Effect of camptothecin on mitogenic stimulation of human lymphocytes: Involvement of DNA topoisomerase I in cell transition from G0 to G1 phase of the cell cycle and in DNA replication

Abstract

The possible involvement of DNA topoisomerase I in cell transition from G₀ to G₁ and in progression through the cell cycle was studied by estimating the ability of human peripheral blood lymphocytes to undergo mitogenic stimulation in the presence of the topoisomerase I inhibitor camptothecin (CAM). Exposure of quiescent G₀ lymphocytes to up to 3 μM CAM for 24 h had no significant effect on their ability to subsequently undergo mitogenic stimulation in the presence of phytohemagglutinin (PHA); higher doses of CAM, although not immediately cytotoxic, impaired the mitogenic response. Stimulation of lymphocytes with PHA in the presence of ≤ 1.5 μM CAM resulted in unperturbed transition of these cells from G₀ to G₁ characterized as an increase in cellular rRNA content, appearance of interleukin‐2 receptor, and, after removal of CAM, response to interleukin‐2 by entering S phase of the cell cycle. However, lymphocytes were prevented from entering S phase in the presence of CAM at a concentration of ≥30 nM, and their rate of progression through S was minimal even at CAM concentration as low as 3 nM. When cycling lymphocytes (48 h after stimulation by PHA) were treated with CAM, the cell progression through S and G₂ was also very sensitive to the inhibitor: the cells were “frozen” in S and G₂ at ≥ 6 nM CAM. These cells died within 24 h; their selective loss from the cultures (with only G₀/G₁ cells remaining) coincided with the appearance of cells with fractional DNA content, typical of apoptotic cells. Human lymphocytic leukemic MOLT‐4 cells were arrested in S and G₂ at ≥ 7.5 nM CAM. Thus, progressions through S and G₂ of both normal and leukemic lymphocytes were perturbed at approximately two orders of magnitude lower CAM concentration than the G₀ to G₁ transition.
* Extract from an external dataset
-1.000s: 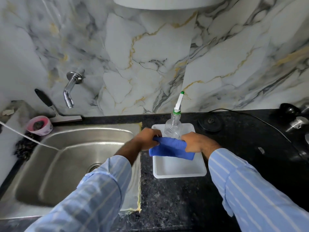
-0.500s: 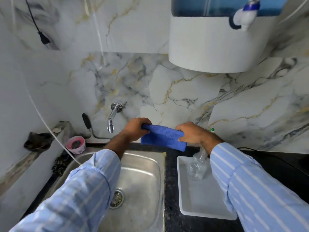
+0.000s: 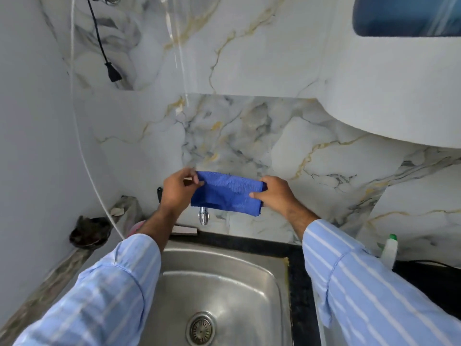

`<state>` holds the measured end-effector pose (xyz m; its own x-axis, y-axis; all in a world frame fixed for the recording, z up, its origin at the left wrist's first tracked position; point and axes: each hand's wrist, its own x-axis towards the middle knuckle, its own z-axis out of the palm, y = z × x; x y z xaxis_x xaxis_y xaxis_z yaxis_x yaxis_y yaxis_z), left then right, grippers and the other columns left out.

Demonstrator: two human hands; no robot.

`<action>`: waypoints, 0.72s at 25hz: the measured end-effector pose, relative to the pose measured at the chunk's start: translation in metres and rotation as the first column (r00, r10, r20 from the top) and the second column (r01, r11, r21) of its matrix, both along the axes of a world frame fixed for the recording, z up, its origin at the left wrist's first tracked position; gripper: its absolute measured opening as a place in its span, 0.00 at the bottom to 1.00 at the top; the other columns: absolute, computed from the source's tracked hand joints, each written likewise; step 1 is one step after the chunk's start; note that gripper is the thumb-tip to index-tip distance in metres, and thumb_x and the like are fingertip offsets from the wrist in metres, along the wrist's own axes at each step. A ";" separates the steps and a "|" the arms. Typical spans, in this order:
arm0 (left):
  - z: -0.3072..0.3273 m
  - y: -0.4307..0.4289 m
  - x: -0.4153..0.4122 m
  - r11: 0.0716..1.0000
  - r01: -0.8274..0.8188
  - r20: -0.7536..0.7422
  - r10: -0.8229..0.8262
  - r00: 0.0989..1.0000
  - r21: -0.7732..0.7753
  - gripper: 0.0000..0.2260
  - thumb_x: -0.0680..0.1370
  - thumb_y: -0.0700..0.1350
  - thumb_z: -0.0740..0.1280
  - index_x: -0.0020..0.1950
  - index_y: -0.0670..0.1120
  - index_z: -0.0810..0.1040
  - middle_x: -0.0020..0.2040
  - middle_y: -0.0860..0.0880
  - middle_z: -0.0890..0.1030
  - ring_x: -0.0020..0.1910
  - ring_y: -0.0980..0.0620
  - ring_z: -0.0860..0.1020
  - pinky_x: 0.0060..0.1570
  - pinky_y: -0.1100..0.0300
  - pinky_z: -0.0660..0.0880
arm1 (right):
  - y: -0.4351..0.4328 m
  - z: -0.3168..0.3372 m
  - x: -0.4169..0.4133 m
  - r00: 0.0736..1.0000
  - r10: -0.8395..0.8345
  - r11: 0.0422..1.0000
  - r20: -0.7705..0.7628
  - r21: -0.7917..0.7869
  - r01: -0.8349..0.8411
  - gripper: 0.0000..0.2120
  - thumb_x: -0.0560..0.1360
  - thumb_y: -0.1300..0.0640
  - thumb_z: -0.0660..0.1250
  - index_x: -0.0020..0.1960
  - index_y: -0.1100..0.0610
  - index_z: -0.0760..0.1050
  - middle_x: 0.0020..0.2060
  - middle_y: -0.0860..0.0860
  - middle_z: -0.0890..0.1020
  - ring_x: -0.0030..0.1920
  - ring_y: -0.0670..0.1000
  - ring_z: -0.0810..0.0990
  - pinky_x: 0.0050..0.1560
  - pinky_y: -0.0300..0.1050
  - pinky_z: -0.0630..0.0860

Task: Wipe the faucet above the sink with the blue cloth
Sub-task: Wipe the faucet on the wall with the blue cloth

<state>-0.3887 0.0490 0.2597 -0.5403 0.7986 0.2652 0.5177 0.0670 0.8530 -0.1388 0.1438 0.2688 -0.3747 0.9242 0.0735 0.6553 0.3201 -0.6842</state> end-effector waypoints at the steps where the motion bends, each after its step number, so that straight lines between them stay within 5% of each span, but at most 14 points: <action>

These data suggest that DNA replication and chromosomal events during G₂ are more sensitive to inhibition of DNA topoisomerase I, compared with the early events of lymphocyte stimulation, which involve activation and transcription of numerous genes associated with the G₀ to G₁ transition. The antitumor properties of CAM may be related to its high cytostatic/cytotoxic activity toward cycling cells and relative resistance of cells in G₀ or undergoing transition from G₀ to G₁.